Data segment Start Marker
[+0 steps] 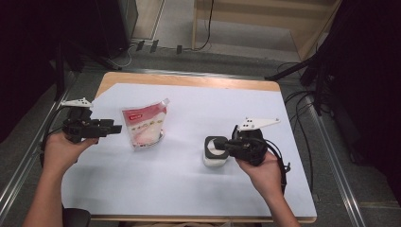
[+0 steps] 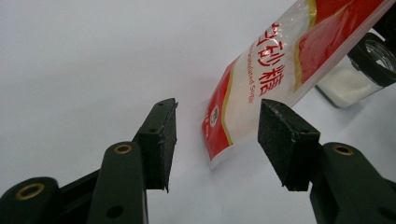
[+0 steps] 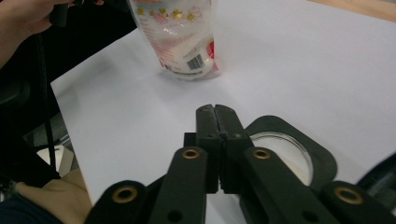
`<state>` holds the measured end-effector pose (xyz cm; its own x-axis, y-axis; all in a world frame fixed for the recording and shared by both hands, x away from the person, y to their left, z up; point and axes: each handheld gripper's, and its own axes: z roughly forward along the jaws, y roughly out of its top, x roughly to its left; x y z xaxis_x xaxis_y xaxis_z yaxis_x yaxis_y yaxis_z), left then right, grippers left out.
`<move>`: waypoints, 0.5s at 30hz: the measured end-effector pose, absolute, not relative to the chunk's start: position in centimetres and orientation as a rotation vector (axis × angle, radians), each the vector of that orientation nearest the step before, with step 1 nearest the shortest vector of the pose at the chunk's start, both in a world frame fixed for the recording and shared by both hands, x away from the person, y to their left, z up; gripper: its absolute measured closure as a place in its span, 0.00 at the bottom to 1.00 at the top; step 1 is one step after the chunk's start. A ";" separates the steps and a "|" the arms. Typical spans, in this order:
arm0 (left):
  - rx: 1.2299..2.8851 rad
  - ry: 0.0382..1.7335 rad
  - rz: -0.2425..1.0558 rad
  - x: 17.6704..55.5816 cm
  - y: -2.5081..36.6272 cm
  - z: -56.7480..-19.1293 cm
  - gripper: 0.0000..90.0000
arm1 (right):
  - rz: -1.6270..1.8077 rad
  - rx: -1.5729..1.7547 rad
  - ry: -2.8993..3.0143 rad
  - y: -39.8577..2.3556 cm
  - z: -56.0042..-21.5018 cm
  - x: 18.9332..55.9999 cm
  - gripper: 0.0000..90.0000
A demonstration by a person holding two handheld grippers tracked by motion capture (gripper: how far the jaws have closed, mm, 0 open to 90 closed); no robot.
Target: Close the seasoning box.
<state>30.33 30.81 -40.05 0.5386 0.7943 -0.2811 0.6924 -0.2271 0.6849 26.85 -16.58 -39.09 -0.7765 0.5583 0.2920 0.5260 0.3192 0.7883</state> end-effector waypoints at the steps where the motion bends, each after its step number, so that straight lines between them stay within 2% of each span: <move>1: 1.981 1.204 0.160 30.3 30.8 -40.1 0.54 | 1.486 1.037 2.522 -16.8 -39.0 26.9 1.00; 15: 1.992 1.203 0.150 30.5 30.5 -40.3 0.53 | 1.463 1.107 2.433 -20.0 -37.5 27.5 1.00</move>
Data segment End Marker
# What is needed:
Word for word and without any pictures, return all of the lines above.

# Answer area:
[+0 steps] 
[+0 steps] 
[+0 steps] 
`<state>` holds the measured end-effector pose (xyz cm; its own x-axis, y-axis; all in a world frame fixed for the recording and shared by both hands, x away from the person, y to their left, z up; point and axes: each handheld gripper's, and its own axes: z roughly forward along the jaws, y roughly out of its top, x roughly to its left; x y z xaxis_x xaxis_y xaxis_z yaxis_x yaxis_y yaxis_z), left then right, grippers left out.
`<move>`: waypoints, 0.5s at 30hz: the measured end-effector pose, absolute, not relative to the chunk's start: position in centimetres and orientation as a rotation vector (axis × angle, radians), each the vector of that orientation nearest the step before, with step 1 nearest the shortest vector of the pose at the chunk's start, both in a world frame fixed for the recording and shared by both hands, x away from the person, y to their left, z up; gripper: its absolute measured closure as a place in its span, 0.00 at the bottom to 1.00 at the top; step 1 is one step after the chunk's start. A ";" separates the steps and a "|" the arms. Typical spans, in this order:
arm0 (left):
  - rx: 1.2299..2.8851 rad
  - ry: 0.0382..1.7335 rad
  - rz: -0.2425..1.0558 rad
  - x: 17.6704..55.5816 cm
  - y: -2.5081..36.6272 cm
  - z: -56.7480..-19.1293 cm
  - gripper: 0.0000..90.0000
arm1 (right):
  - rz: -1.6270..1.8077 rad
  - rx: -1.5729..1.7547 rad
  - ry: -2.8993..3.0143 rad
  - y: -39.8577..2.3556 cm
  - z: -56.0042..-21.5018 cm
  - x: 18.9332..55.9999 cm
  - gripper: 0.0000..90.0000
A demonstration by a person holding two handheld grippers tracked by motion capture (gripper: how far the jaws have closed, mm, 0 open to 90 closed); no robot.
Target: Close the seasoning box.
<state>30.33 30.81 -40.05 0.5386 0.7943 -0.2811 0.6924 -0.2271 0.6849 26.85 -16.58 -39.09 -0.7765 0.5583 0.2920 0.5260 0.3192 0.7883</state> end-effector waypoints at the steps where the motion bends, each after its step number, so that straight lines between them stay within 2% of each span: <move>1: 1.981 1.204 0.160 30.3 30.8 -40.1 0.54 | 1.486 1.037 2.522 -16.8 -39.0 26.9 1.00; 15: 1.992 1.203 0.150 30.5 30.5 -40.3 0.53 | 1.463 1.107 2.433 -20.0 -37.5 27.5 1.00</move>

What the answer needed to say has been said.